In brief
- The draft FY24 budget documents presented in the House of Representatives showed a much lower fiscal deficit target of 7.0% (revised FY23: 7.4%) and on course to meet the FY27 target of 5.6%.
- The higher inflationary environment, although boosting the nominal GDP has resulted in a downward revision of FY23 real GDP growth estimate by 130bps to 4.2%. For FY24, the authorities have penciled in a real GDP growth rate of 4.1%.
- The primary surplus target of 2.5% of GDP in FY24 is impressive, compared to the average 1.4% of GDP achieved in FY20 – FY22, and 70bps higher than the authorities’ projections at the start of the current IMF programme. We see some downside risks on this ambitious target if FY23 in-year revision from 1.6% to 0.5% is anything to go by.
- A revised lower tax revenue-to-GDP base (from 12.1% to 11.9%) has resulted in the metric growing by 1.0pp in FY24 to 12.9%, and higher than the target 0.5% annual growth rate as per the Medium-Term Revenue Strategy. The authorities have employed both tax administrative measures and newer tax proposals to prop up tax revenue.
- The budgetary allocation to subsidies, grants and social benefits has been enhanced to EGP 529.7bn (24.3% y/y). Although food subsidy has been maintained at EGP 127.7bn, the authorities have hinted widening the target households which suggests reduced rations to the beneficiary card holders.
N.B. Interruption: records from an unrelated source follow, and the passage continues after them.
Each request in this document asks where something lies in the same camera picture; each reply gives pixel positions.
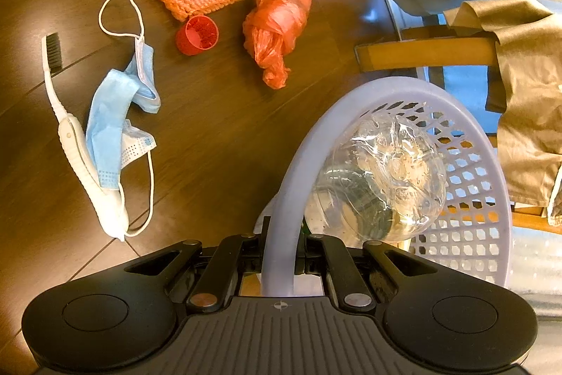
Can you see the red plastic bag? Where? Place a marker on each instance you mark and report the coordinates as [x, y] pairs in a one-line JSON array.
[[276, 14]]

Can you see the lilac plastic mesh basket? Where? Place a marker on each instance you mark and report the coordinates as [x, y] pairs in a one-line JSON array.
[[281, 217]]

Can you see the clear plastic bottle green label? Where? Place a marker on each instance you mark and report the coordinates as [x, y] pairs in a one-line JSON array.
[[386, 181]]

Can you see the tan cloth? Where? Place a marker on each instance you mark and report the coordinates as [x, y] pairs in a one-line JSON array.
[[527, 85]]

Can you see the wooden chair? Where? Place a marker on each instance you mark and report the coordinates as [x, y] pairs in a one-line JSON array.
[[430, 50]]

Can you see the white toothbrush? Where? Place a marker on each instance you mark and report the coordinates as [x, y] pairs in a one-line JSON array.
[[72, 137]]

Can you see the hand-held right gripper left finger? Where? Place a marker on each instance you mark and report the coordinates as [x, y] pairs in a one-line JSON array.
[[243, 248]]

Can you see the blue face mask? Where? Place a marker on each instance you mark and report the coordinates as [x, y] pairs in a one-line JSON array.
[[103, 133]]

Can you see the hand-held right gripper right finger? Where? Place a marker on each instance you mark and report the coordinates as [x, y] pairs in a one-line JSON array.
[[320, 250]]

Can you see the small red plastic cup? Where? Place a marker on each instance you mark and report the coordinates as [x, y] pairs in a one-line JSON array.
[[195, 36]]

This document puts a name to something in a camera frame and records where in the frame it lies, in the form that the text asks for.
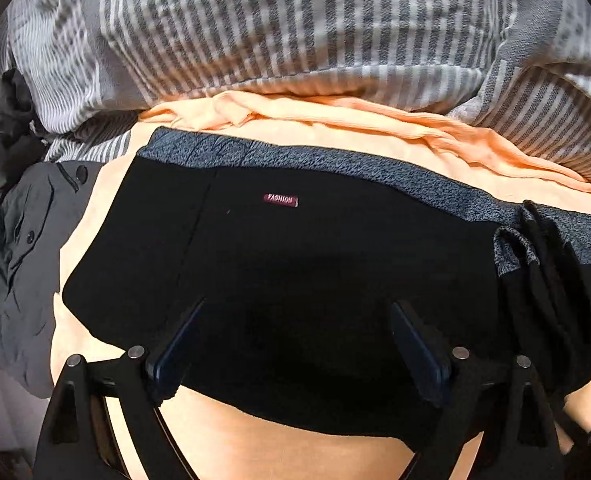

- The draft budget assumed an average price of brent crude at USD 80.0 per barrel (-14.9% y/y) in FY24. Nevertheless, the authorities have enhanced the fuel subsidy with a more than doubling in budgetary allocation to EGP 119.4bn, which is to cushion the most vulnerable as the government implements the retail fuel price indexation mechanism that has an upside bias.